Santander UK plc trading as cahoot
- Type: Division of Santander UK plc
- Industry: Finance and insurance
- Founded: June 2000
- Headquarters: Belfast, Northern Ireland, United Kingdom
- Key people: Juan Gomez-Reino, Managing Director
- Products: Financial services
- Website: www.cahoot.com

= Cahoot =

Bank in the United Kingdom

cahoot is an internet-only division of Santander UK plc, the British subsidiary of the Santander Group. Cahoot was launched in June 2000 as the internet based banking brand of Abbey National plc. Cahoot is based in Belfast, Northern Ireland.

==History==
There have been several instances of security or operational failures with the website. The launch of the bank in 2000 resulted in the website crashing. One case in November 2004 was a security scare, in which it was revealed that customers' accounts could be accessed without going through security procedures, after an update to the online banking system.

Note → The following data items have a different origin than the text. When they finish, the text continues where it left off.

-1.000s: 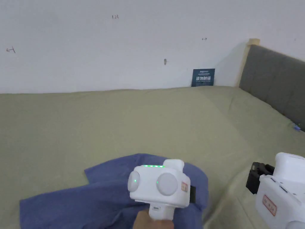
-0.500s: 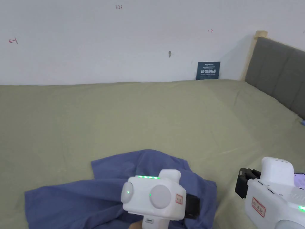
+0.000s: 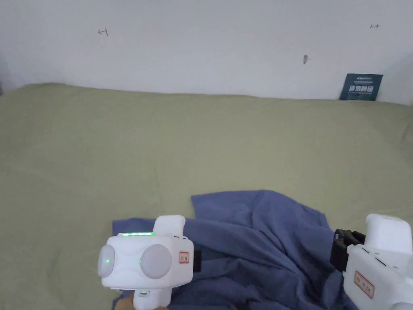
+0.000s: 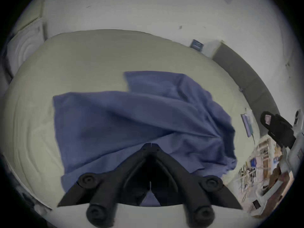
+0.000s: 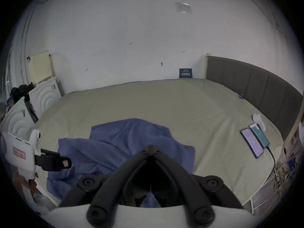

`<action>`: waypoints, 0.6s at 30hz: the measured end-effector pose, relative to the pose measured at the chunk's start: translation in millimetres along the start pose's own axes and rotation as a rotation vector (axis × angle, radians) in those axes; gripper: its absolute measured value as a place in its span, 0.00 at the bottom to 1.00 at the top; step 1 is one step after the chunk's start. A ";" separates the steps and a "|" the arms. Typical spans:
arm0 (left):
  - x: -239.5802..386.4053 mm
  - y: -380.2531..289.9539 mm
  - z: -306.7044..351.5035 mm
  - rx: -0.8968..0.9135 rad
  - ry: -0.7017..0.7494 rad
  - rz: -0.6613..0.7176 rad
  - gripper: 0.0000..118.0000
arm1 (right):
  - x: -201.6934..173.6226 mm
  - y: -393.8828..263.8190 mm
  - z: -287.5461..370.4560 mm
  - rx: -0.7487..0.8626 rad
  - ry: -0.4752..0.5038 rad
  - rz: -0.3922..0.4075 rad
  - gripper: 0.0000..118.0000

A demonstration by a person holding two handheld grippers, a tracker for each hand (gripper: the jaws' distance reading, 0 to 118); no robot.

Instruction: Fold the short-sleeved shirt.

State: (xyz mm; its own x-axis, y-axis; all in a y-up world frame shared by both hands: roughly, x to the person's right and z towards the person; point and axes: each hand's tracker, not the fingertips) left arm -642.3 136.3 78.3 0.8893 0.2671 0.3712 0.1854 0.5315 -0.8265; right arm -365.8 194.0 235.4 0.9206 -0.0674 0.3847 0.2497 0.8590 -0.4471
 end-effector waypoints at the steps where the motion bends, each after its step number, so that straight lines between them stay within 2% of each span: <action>1: -11.9 2.2 1.1 -0.008 0.001 0.025 0.00 | -4.4 -0.3 -4.8 -0.010 0.017 0.005 0.00; 4: -36.2 19.3 6.9 0.039 0.039 0.051 0.00 | -14.6 1.9 -16.9 -0.025 0.050 0.008 0.00; 5: -45.3 30.3 9.6 0.067 0.076 0.039 0.04 | -17.6 3.3 -20.3 -0.025 0.054 0.008 0.00; 6: -52.8 39.6 12.6 0.091 0.098 0.049 0.21 | -19.6 4.5 -23.4 -0.027 0.062 0.007 0.00; 8: -73.5 63.2 11.8 0.106 0.121 0.047 0.73 | -21.8 6.2 -27.9 -0.033 0.080 0.006 0.00; 12: -111.0 96.8 -5.9 0.101 0.212 0.126 0.75 | -23.4 3.6 -36.6 -0.048 0.083 0.011 0.00; 16: -129.0 99.1 -54.5 -0.014 0.255 0.093 0.75 | -21.6 -4.2 -48.2 -0.083 0.069 0.016 0.00; 18: -132.4 91.4 -80.3 -0.075 0.292 0.059 0.70 | -19.0 -7.0 -52.9 -0.099 0.070 0.010 0.00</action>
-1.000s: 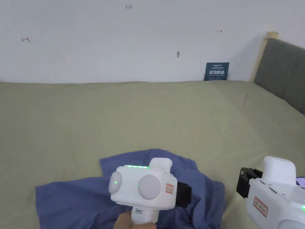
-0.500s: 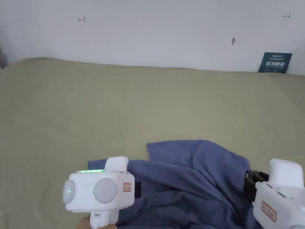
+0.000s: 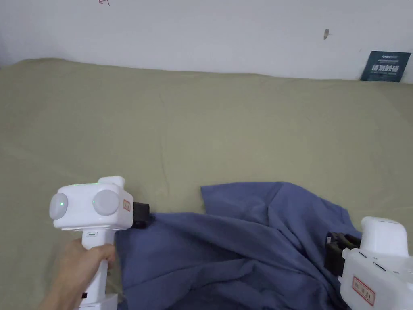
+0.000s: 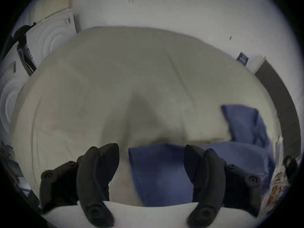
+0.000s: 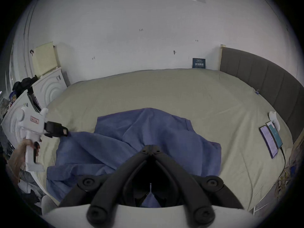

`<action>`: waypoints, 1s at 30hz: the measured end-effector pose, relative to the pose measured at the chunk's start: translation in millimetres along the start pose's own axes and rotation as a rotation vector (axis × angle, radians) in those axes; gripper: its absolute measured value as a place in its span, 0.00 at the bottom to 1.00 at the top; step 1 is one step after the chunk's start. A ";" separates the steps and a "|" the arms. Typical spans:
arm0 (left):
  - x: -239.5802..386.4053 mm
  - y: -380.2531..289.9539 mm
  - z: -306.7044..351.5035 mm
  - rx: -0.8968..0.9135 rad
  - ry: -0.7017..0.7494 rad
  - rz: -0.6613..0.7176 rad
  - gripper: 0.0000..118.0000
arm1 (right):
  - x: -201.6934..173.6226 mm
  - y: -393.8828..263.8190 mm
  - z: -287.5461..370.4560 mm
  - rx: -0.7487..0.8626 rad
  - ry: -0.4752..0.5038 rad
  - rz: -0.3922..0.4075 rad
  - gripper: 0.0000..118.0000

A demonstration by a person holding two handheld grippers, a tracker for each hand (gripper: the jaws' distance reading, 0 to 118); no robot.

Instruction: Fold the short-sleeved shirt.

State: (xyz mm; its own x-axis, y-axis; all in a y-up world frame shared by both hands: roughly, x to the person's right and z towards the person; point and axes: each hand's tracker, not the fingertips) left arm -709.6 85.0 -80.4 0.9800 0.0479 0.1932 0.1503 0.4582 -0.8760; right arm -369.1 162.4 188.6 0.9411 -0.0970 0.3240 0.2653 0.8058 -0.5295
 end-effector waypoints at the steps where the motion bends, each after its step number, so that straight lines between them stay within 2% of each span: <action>1: 3.6 -6.9 -6.4 0.002 0.044 -0.023 0.70 | 1.1 -0.8 -1.7 -0.010 -0.001 -0.001 0.00; 2: 8.8 -10.0 4.5 0.085 0.041 -0.021 0.64 | 2.3 -2.7 -2.1 -0.013 -0.003 0.000 0.00; 3: 12.1 -11.1 10.5 0.084 0.055 -0.013 0.48 | 3.3 -3.5 -3.0 -0.017 -0.006 0.000 0.00; 4: 18.4 -12.4 18.3 0.101 0.050 -0.002 0.18 | 4.5 -4.5 -4.6 -0.021 -0.009 0.000 0.00; 5: 22.7 -13.0 20.5 0.114 0.056 -0.017 0.02 | 5.7 -5.7 -6.1 -0.026 -0.009 0.000 0.00; 9: 33.2 -12.1 6.6 0.083 0.108 -0.132 0.02 | 10.6 -11.6 -8.3 -0.048 -0.009 -0.007 0.00; 12: 20.0 -7.5 23.4 0.091 0.036 -0.029 0.02 | 17.6 -8.8 -10.6 -0.056 0.006 -0.010 0.00; 15: 10.1 -6.7 41.6 0.108 -0.013 -0.004 0.02 | 26.3 13.1 -19.9 -0.064 0.123 -0.042 0.00; 17: 13.0 -3.7 56.8 0.129 -0.038 -0.025 0.02 | 25.6 36.3 -33.8 -0.051 0.160 0.010 0.00; 18: 13.2 -3.8 62.6 0.131 -0.042 -0.025 0.02 | 22.5 50.6 -44.7 -0.048 0.146 0.042 0.10; 19: 16.3 -4.7 69.5 0.140 -0.046 -0.025 0.02 | 19.6 63.6 -56.0 -0.036 0.149 0.080 0.35; 20: 19.6 -6.1 76.3 0.159 -0.053 -0.034 0.02 | 17.4 76.1 -72.2 -0.039 0.165 0.120 0.78; 21: 21.2 -7.2 79.8 0.163 -0.051 -0.036 0.02 | 14.8 88.2 -86.8 -0.062 0.195 0.124 0.91; 22: 23.1 -8.5 82.9 0.169 -0.045 -0.045 0.02 | 12.4 99.6 -100.3 -0.044 0.211 0.137 0.90; 25: 20.9 -7.6 79.4 0.175 -0.045 -0.062 0.02 | 5.8 124.9 -157.7 -0.144 0.189 0.172 0.87; 28: 16.5 -7.8 74.3 0.162 -0.042 -0.049 0.02 | 3.1 127.9 -206.6 -0.237 0.226 0.180 0.87; 29: 13.7 -8.0 73.4 0.150 -0.048 -0.038 0.02 | 1.6 124.0 -218.6 -0.285 0.213 0.169 0.87; 30: 10.4 -8.6 73.0 0.139 -0.073 -0.005 0.02 | 3.4 119.0 -237.0 -0.319 0.195 0.193 0.85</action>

From 15 to 16 October 2008, the secure section of the Cahoot website became unavailable, due, according to Cahoot, to a power outage in Spain. Although the main page of the website operated normally, it proved impossible for customers to log in to access their savings, leaving them unable to access their accounts and carry out transactions. Call centre staff were also unable to carry out any transactions for customers. Customers were able to access their accounts again normally on 17 October 2008.

Prior to the takeover of parent bank Abbey National by Santander, Cahoot recovered from its launch and security issues to achieve over 600,000 accounts, and a significant share of the unsecured lending market in the United Kingdom. It was consistently rated in Consumers' Association and Guardian surveys in the top three best banks in the United Kingdom, for service and pricing.

Initially led by Tim Murley, the role was taken over by Tim Sawyer in November 2002, who was succeeded by John Goddard in September 2005.

Abbey National was renamed with its parent's brand in January 2010, although Cahoot and other specialist brands of the bank were retained by Santander.

==Services==
Cahoot operates as a division of Santander UK, and shares Santander's banking licence and headquarters. Its business model involves a small operational staff, with IT services outsourced in 2003 to IBM using their "Software on Demand" model. As of 2023, the only products available to new customers are savings accounts.

Cahoot also provided credit cards until they were closed to new business in 2006. Until October 2009, there was also a "Webcard" which generated a one time card number for each online transaction (controlled payment number), as a measure to combat card fraud. A flexible loan service was discontinued in the second quarter of 2009 to 2010, and it was later learned that the product's high interest rate (for some 22%) had been 'frozen' and transferred to Santander at some point. The flexible loan was designed as a credit facility, similar to a credit card, to borrow and repay as necessary, offering attractive interest rates at first.

Cahoot also provided current accounts, though it withdrew these from new business in February 2010. Before January 2010, Cahoot informed customers that their loan limits had been "reviewed" and gave 30 days' notice that the withdrawal service was to cease. On 7 June 2015, Cahoot ceased to pay interest on current account balances. In April 2020, Cahoot withdrew the interest-free overdraft facility on its current accounts.

Cahoot introduced the Faster Payments service on 1 January 2012, the latest date possible under Financial Services Authority regulations.